Goldfinch Bio is an exciting startup working on precision therapies for chronic kidney disease — a condition that affects 26 million people but hasn’t had a major advance in treatment in over 20 years. I recently had the pleasure of working with Goldfinch to help characterize its high-throughput organoid platform, which it developed for preclinical validation of potential therapies for kidney disease. The Goldfinch team had already performed single-cell RNA sequencing (scRNAseq) on organoids from eight different time points in vitro and six other time points after transplantation in rats. This produced a massive dataset on >300,000 cells from 42 different organoids. I worked with the team at Goldfinch to analyze this data, with a particular focus on understanding the maturation state of the organoids and the reproducibility of the model.
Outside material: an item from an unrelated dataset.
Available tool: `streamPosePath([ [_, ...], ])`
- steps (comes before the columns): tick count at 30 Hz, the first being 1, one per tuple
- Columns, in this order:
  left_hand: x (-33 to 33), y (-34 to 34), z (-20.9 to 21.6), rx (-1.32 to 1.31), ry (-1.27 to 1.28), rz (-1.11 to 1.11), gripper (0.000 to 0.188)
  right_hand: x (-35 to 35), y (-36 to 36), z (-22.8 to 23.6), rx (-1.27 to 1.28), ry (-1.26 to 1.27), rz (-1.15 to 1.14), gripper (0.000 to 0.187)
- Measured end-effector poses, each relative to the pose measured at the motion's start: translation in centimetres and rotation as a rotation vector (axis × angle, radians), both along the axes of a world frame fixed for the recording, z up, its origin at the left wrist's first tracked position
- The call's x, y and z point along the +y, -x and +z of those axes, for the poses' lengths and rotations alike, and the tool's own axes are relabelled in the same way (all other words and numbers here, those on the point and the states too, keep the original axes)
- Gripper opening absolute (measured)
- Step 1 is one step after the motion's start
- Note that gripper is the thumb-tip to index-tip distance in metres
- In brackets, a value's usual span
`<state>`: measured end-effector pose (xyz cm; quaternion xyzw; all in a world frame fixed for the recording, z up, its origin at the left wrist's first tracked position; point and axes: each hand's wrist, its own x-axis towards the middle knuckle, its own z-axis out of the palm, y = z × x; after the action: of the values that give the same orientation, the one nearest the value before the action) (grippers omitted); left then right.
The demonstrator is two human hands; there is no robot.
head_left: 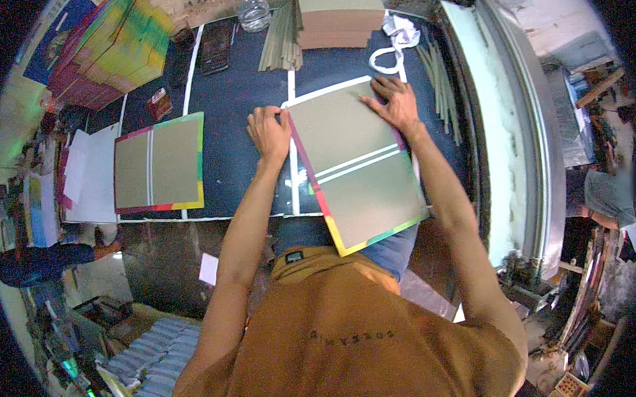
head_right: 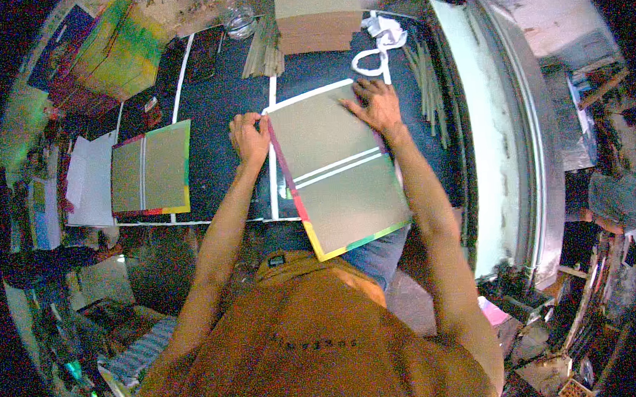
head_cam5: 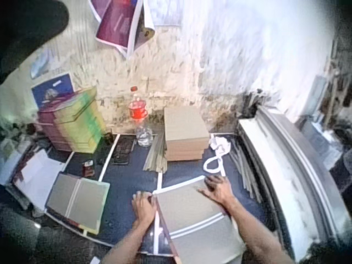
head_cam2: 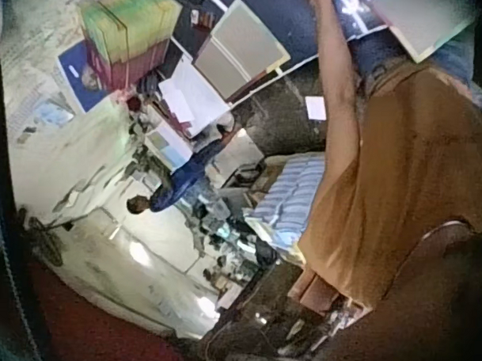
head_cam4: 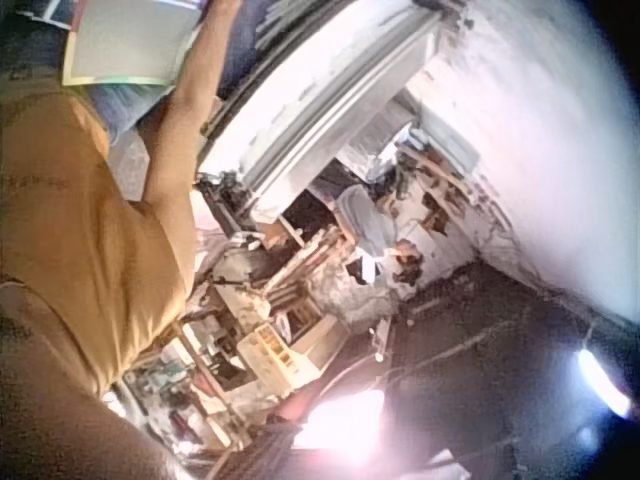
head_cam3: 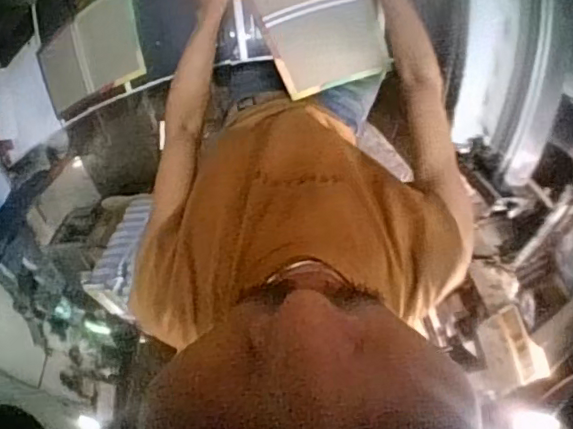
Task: The person assembles folders by hand and using a machine. The person places cardboard inserts onto a white sheet, folds the edges of the sheet over the cardboard, and then feeds a colorful folder cover through a roller machine to apply adhesive before attaching it to the cardboard base.
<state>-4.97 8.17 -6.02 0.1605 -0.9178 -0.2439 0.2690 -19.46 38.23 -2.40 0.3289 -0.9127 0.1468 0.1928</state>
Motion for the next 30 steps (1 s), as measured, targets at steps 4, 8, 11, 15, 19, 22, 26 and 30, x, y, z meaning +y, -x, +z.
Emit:
streamPosePath([
  [4, 0.4, 0.7, -0.9, -0.016, 0.005, 0.094, 0.019, 0.2, -0.5, -0.1, -0.028, 0.018, -0.026, 0.051],
  [8, 1.3, 0.4, 0.1, -0.041, -0.044, 0.087, 0.016, 1.1, 0.0, -0.9, 0.001, 0.032, -0.039, 0.046],
  [11, 1.2, -0.1, 0.5, -0.061, -0.052, 0.079, 0.017, 0.6, -0.3, -0.6, -0.084, 0.069, -0.044, 0.046],
  [15, 1.3, 0.5, 0.9, -0.115, 0.049, 0.081, 0.018, 0.4, 0.0, -0.2, -0.101, 0.076, -0.055, 0.053],
  [19, 0.5, 0.5, 2.2, -0.276, 0.196, -0.064, 0.02, -0.2, 0.0, 0.2, -0.186, 0.04, -0.099, 0.064],
  [22, -0.8, -0.9, 3.4, -0.322, 0.369, -0.283, 0.022, -0.5, -0.4, 0.9, -0.198, -0.024, -0.082, 0.069],
  [26, -1.0, -2.2, 3.3, -0.36, -0.057, -0.216, 0.042, 0.1, -0.2, 0.2, -0.176, -0.02, -0.052, 0.075],
  [30, -0.1, -3.6, 4.3, -0.352, -1.412, 0.086, 0.067, 0.6, 0.0, -0.5, -0.176, -0.02, -0.066, 0.082],
])
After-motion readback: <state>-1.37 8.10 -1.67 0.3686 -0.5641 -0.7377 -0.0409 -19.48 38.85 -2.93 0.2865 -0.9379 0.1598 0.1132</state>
scRNAseq is well-suited to studying heterogeneous populations of cells such as those from organoids. We used the expression of cell-type marker genes to identify more than a dozen cell types in the organoids without prior sorting. Having identified the cells, we were then able to compare the proportions of cell types present in the organoids to assess their maturation as well as variability between replicates. We found that the organoids differed significantly between time points but showed little variation between replicates. We also observed that organoids that had been transplanted in rats had a greater proportion of mature cell types than those cultured in vitro. Finally, we compared the transcriptional profiles of two types of podocytes (epithelial cells that help the kidneys filter blood) — cells from each organoid, and cells from adult and fetal kidney samples. We found that organoids cultured in vivo were closely correlated with the tissue samples.
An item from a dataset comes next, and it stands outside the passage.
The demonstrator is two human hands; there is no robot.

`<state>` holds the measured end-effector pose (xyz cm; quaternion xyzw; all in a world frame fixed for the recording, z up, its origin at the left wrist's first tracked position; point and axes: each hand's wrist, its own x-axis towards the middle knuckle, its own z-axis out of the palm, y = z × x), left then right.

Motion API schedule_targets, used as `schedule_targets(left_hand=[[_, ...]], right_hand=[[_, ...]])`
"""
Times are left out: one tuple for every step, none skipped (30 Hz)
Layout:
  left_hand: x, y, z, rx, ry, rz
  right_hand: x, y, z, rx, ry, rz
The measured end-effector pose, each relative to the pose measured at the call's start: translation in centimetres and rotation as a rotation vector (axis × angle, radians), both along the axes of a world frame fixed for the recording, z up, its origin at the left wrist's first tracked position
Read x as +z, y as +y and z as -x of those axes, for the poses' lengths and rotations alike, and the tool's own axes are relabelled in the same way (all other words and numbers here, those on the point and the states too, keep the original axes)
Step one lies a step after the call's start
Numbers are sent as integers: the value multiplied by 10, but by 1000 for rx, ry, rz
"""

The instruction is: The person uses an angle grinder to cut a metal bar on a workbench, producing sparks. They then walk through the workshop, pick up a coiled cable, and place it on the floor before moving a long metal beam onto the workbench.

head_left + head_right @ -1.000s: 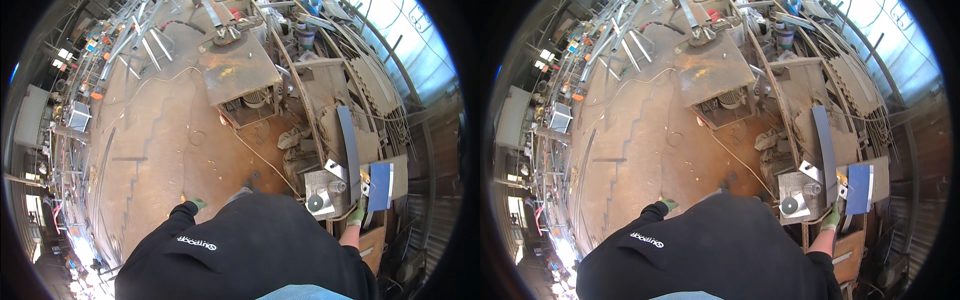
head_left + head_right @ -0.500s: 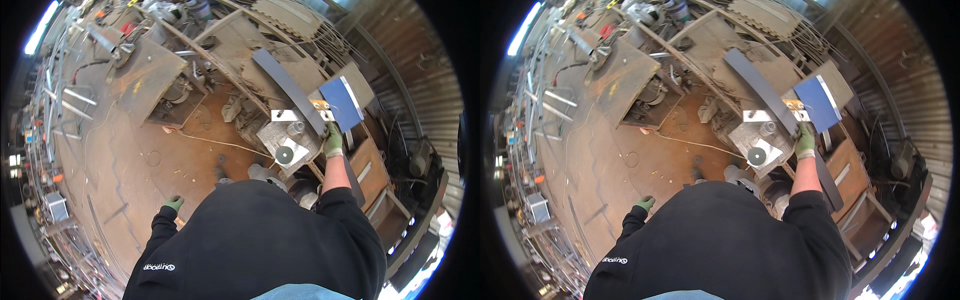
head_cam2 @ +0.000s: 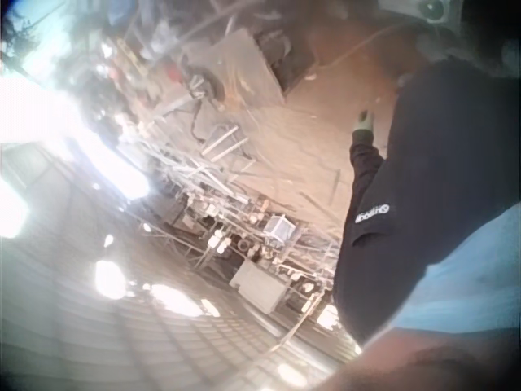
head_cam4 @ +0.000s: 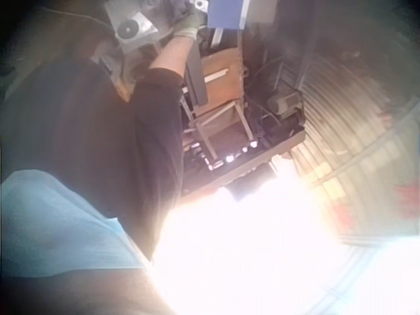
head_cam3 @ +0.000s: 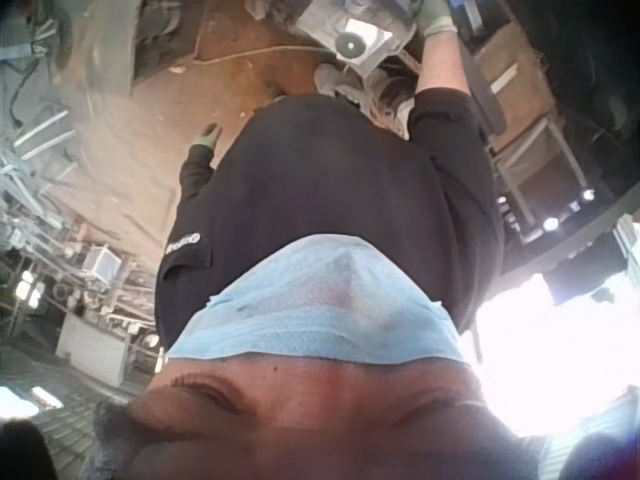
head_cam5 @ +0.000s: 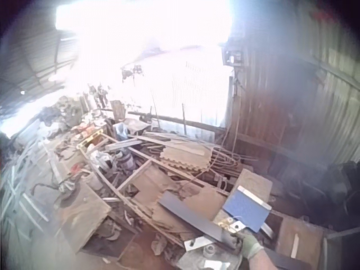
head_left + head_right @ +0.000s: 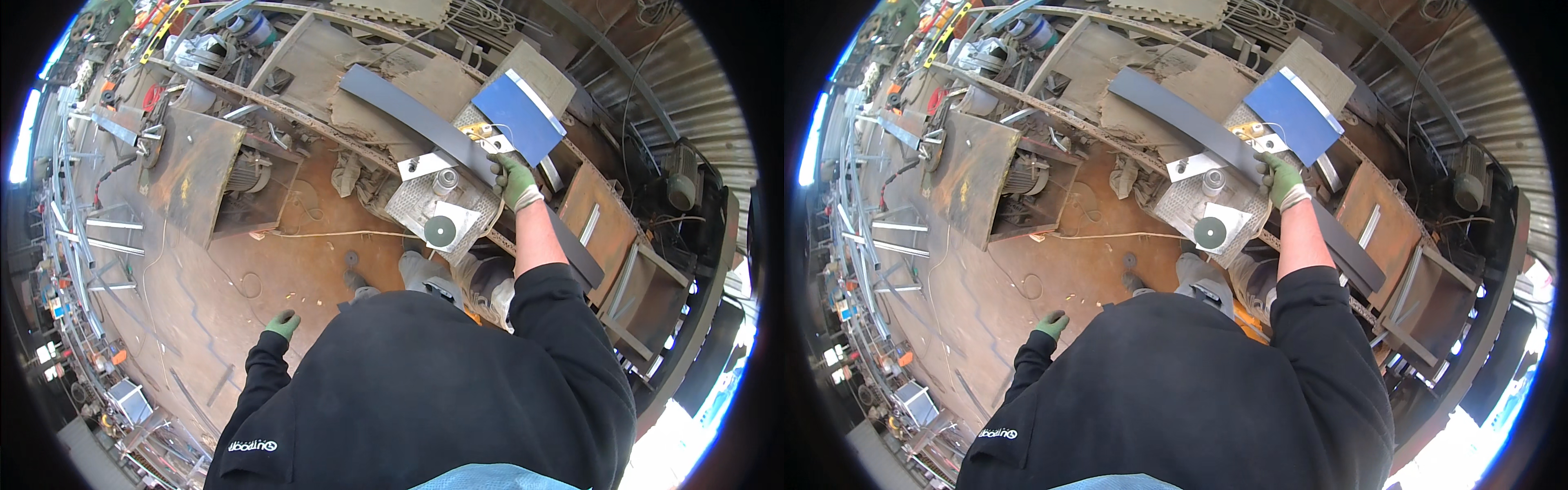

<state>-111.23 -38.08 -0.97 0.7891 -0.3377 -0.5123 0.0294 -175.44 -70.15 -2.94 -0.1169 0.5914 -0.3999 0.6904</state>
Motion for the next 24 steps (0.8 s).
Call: schedule_targets(left_hand=[[-1,-2,0,4,-9,1],[-2,-3,-1,10,8,0],[-3,-3,-1,29,17,-14],[-6,-2,-2,62,27,-37],[-8,-1,-3,38,19,-35],[-11,2,-5,28,14,-44],[-13,5,-6,28,-3,-71],[-15,9,-8,20,-44,-93],[-17,13,-10,18,-23,-86],[-18,18,-12,27,-18,-98],[-20,21,-14,44,-24,-126],[-20,23,-18,26,-13,-120],[-20,26,-21,16,-14,-135],[-20,26,-25,13,-25,-153],[-20,25,-29,20,-8,-148],[-20,24,-33,35,0,-149],[-19,22,-37,63,-2,-173],[-19,19,-41,35,3,-147],[-19,15,-44,22,-5,-147],[-19,10,-47,24,-28,-157],[-18,7,-49,13,-4,-129],[-17,3,-49,12,8,-109],[-17,-2,-48,22,17,-100],[-15,-7,-47,8,20,-100]], right_hand=[[1,1,10,14,18,-18],[2,6,21,48,-6,-9],[-1,13,28,81,45,-61],[-5,22,33,129,76,-89],[-12,31,37,185,72,-99],[-21,47,36,219,113,-88],[-33,60,31,263,219,-152],[-43,76,30,290,144,-105],[-52,95,25,298,129,-113],[-61,110,20,254,116,-124],[-70,120,15,209,92,-114],[-78,128,9,227,126,-71],[-84,134,6,205,119,-92],[-88,138,4,178,108,-103],[-90,142,2,141,110,-137],[-90,144,1,164,91,-189],[-89,145,1,245,154,-168],[-87,146,1,320,239,-196],[-85,149,1,390,319,-231],[-82,151,1,457,331,-225],[-80,154,0,473,315,-215],[-78,158,-2,537,395,-278],[-75,161,-5,607,402,-303],[-73,165,-8,575,397,-338]])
All told, our findings demonstrated that transplantation of organoids in rats consistently promoted organoid maturation and vascularization. As a computational biologist, I also gained some field-specific insights from working with the Goldfinch team. Although I have analyzed scRNAseq data from a variety of tissues, the complexity of the kidney organoids was unlike any other dataset I have worked with — this was a large dataset with numerous samples and many different cell types. Our ability to identify and characterize so many distinct cell populations within these samples speaks to the inherent strength of scRNAseq in deconvoluting complex populations.
I would like to thank the Goldfinch Bio team for the opportunity to work on this project — in particular, Amy Westerling-Bui, Tom Soare, Eva Fast, and Srinivasan Venkatachalan, for plenty of great discussions and teamwork. This work was recently published on biorxiv.org.